Cropp on Queyrel on Connelly. Response to 2014.09.14

Response by Martin Cropp, University of Calgary (mcropp@ucalgary.ca)

Version at BMCR home site

François Queyrel's review of Joan Breton Connelly's The Parthenon Enigma expresses some serious and well-justified reservations concerning Connelly's interpretation of the Parthenon Frieze's so-called 'peplos scene', but like most of those who have discussed Connelly's theory over the last twenty years he says little about the form of the Erechtheid myth which Connelly thinks the scene represents, namely a story in which Erechtheus sacrificed his youngest daughter and her two older sisters then sacrificed themselves (probably by leaping to their deaths from the Acropolis). Connelly assumes that Euripides' Erechtheus, whose fragments provide the basis for her interpretation of the peplos scene, also featured the sacrifice of the youngest daughter. There is however a difficulty: the only source which states that the youngest daughter was sacrificed is the Library of Apollodorus, a mythological handbook composed at least four hundred years after the Frieze and Euripides' play. Connelly cites this as if it recorded a simple truth ("Apollodorus tells us . . .": pp. 172, 178), but most of the sources that relate the sacrifice of a single daughter say just "his daughter", and one of them, which Connelly cites as if it agreed with ps.-Apollodorus (p. 404, n. 108), actually specifies the eldest daughter. This is 'Demaratus in Book 3 of his Tragoidoumena' as cited by Stobaeus, which at least has the merit of referring to a tragic plot (presumably Euripides' plot as no other Erechtheus tragedy is known).

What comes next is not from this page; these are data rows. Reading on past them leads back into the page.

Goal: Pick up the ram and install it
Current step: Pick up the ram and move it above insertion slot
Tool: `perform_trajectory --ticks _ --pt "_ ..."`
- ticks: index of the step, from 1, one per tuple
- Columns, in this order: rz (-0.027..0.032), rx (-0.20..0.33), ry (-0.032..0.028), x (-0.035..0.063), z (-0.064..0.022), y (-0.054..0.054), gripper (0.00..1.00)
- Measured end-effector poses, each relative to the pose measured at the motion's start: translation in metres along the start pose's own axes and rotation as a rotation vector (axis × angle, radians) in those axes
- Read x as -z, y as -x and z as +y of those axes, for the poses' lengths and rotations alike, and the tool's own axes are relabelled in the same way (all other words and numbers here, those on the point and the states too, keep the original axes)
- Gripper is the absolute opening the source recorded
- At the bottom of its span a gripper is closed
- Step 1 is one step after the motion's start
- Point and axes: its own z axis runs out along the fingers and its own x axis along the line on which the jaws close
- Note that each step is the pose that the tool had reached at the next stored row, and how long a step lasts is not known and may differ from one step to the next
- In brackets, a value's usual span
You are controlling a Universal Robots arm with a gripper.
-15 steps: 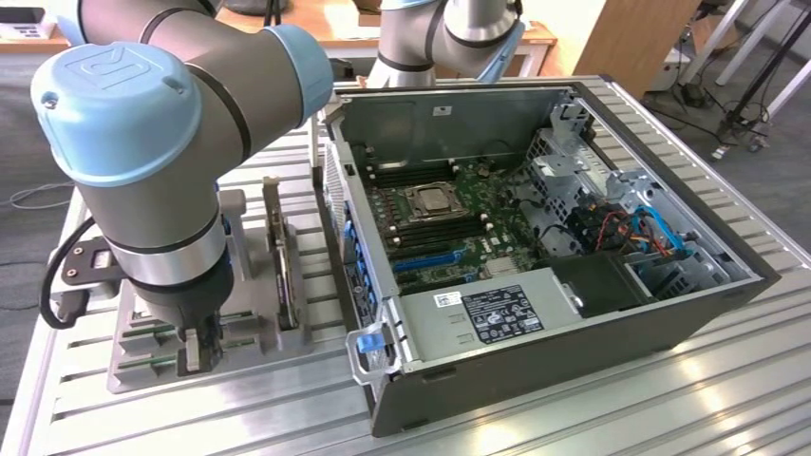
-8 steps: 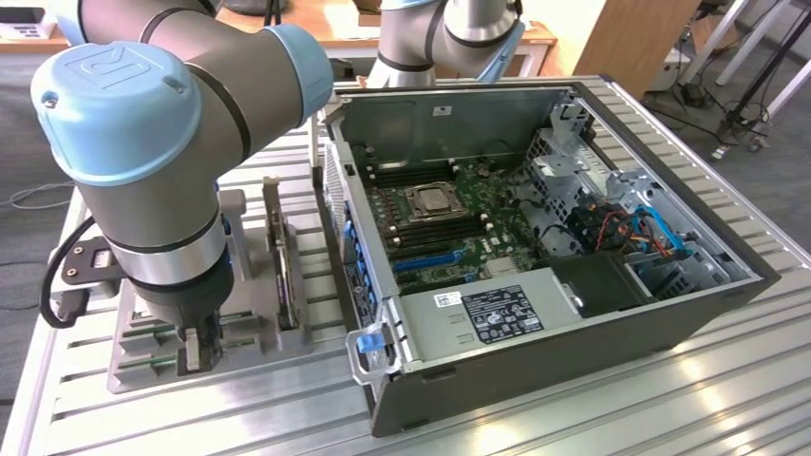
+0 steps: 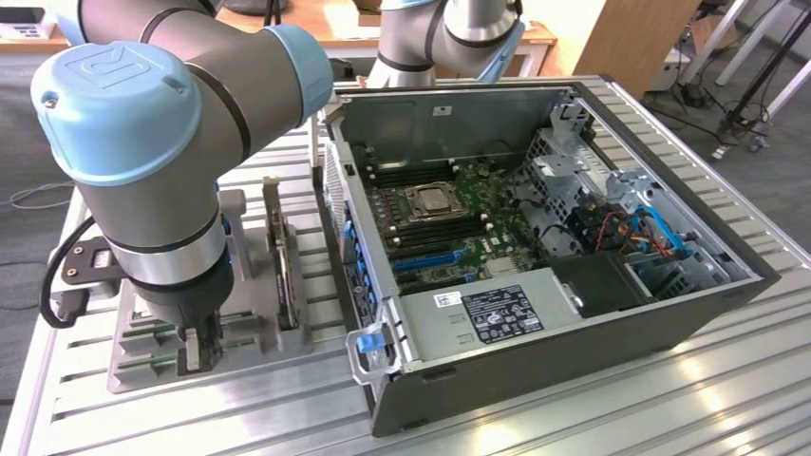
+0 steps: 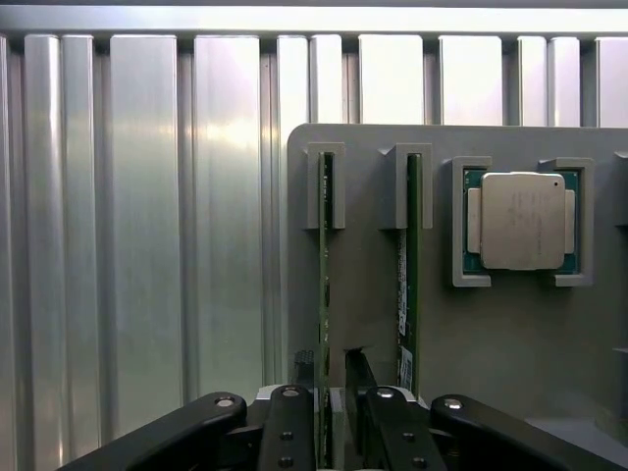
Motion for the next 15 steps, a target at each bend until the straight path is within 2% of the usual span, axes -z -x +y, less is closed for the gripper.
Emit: perform_trajectory --ticks 1,2,15 --pt "0.0 0.0 0.0 0.0 0.0 0.0 0.28" --pt "0.0 0.0 -0.0001 0.0 0.0 0.0 0.21" --pt "0.0 0.0 -0.0001 0.0 0.0 -0.0011 0.21"
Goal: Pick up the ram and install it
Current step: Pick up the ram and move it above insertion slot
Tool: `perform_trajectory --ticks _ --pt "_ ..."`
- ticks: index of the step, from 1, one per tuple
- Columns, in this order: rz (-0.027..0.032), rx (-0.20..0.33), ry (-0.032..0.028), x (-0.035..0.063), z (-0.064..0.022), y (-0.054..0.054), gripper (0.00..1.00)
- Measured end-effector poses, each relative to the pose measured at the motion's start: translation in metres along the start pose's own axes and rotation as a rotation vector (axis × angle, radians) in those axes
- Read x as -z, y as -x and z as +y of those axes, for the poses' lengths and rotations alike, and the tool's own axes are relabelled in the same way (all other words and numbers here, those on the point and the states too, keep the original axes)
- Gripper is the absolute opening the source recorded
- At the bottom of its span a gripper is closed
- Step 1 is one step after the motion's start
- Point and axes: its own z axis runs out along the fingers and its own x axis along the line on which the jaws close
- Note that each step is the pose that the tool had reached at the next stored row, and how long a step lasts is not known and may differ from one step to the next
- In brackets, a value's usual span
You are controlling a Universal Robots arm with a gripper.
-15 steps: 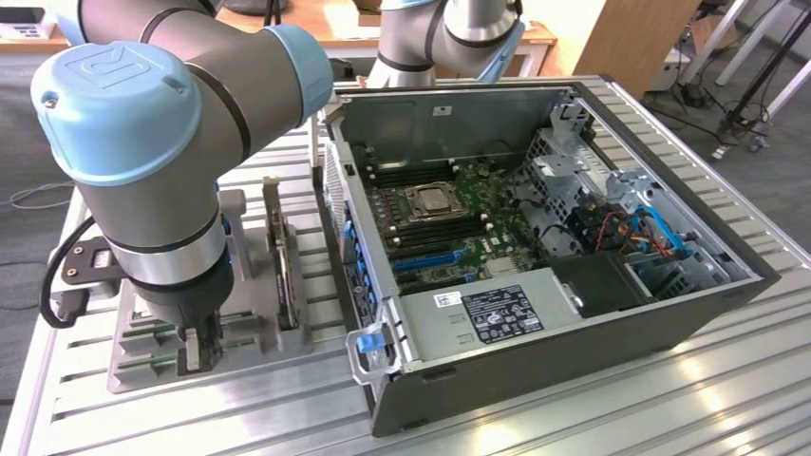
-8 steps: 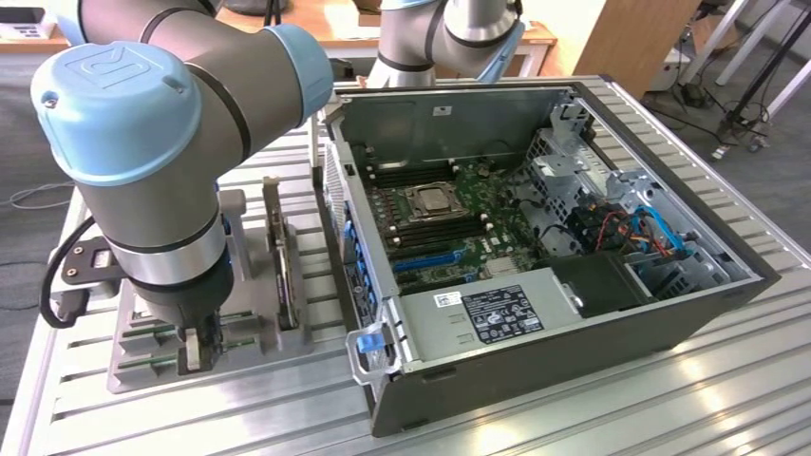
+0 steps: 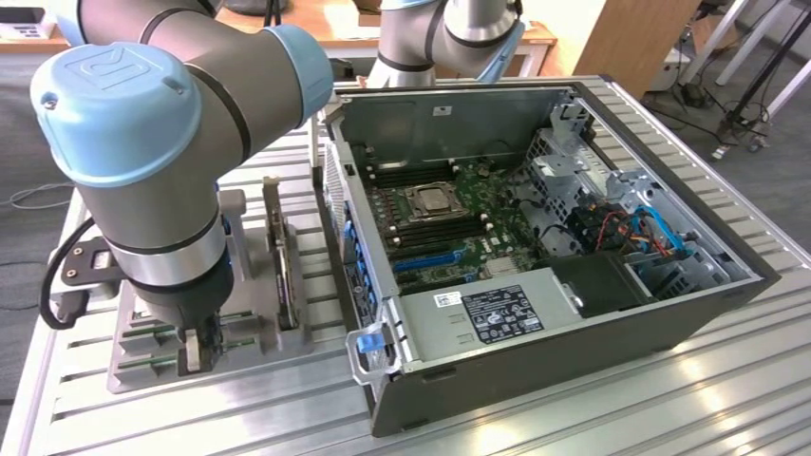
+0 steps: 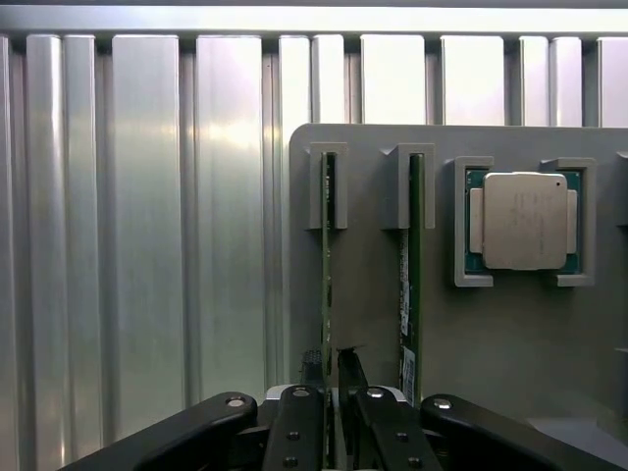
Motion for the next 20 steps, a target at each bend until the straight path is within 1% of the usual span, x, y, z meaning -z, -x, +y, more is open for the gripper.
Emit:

Our sources for the sacrifice story are collected and analysed by Maurizio Sonnino in his Euripidis Erechthei quae exstant (Florence, 2010: see pp. 90–110, 119–24, 152–61, 439), which I reviewed in BMCR 2011.07.16. Connelly cites Sonnino's book but does not confront the difficulties which his analysis poses for her theory. The sources reflect two differing accounts: (1) the Erechtheids offered themselves for sacrifice (or sacrificed themselves) collectively, as in other myths in which one or more unmarried sisters give their lives to save their community from famine or plague and are commemorated with a cult; (2) a single daughter was sacrificed and her sisters then sacrificed themselves, fulfilling an oath that all should die together. Both accounts are reflected in plays of Euripides, the first in Ion 277ff. (where Creusa tells Ion that her father Erechtheus sacrificed all his daughters except herself as she was an infant at the time), the second in the plot of Erechtheus. As Sonnino shows, the first account must have been the earlier and was probably formulated in the fifth century to re-brand the daughters of the Spartan Hyacinthus as daughters of Erechtheus (hence the identification of the latter with the Hyacinthides). The second, hybrid account will then have been a specially motivated innovation and may well have been invented by Euripides for the sake of his play. To explain this adaptation Sonnino suggests that Euripides made the sacrificed daughter a deceived and reluctant victim, and her sisters sympathetic to her reluctance, but this is very unlikely (see my BMCR review); more probably Euripides chose to add a heroic role for the girls' parents while preserving the element of self-sacrifice in the deaths of her sisters. Praxithea's famous speech justifying the sacrifice of her daughter reflects the kind of patriotic reasoning that we find in Pericles' funeral speech as recorded by Thucydides. On the other hand, a play in which the girls' mother enthusiastically persuaded their father to sacrifice all three of their daughters would have been rather macabre and not very dramatic.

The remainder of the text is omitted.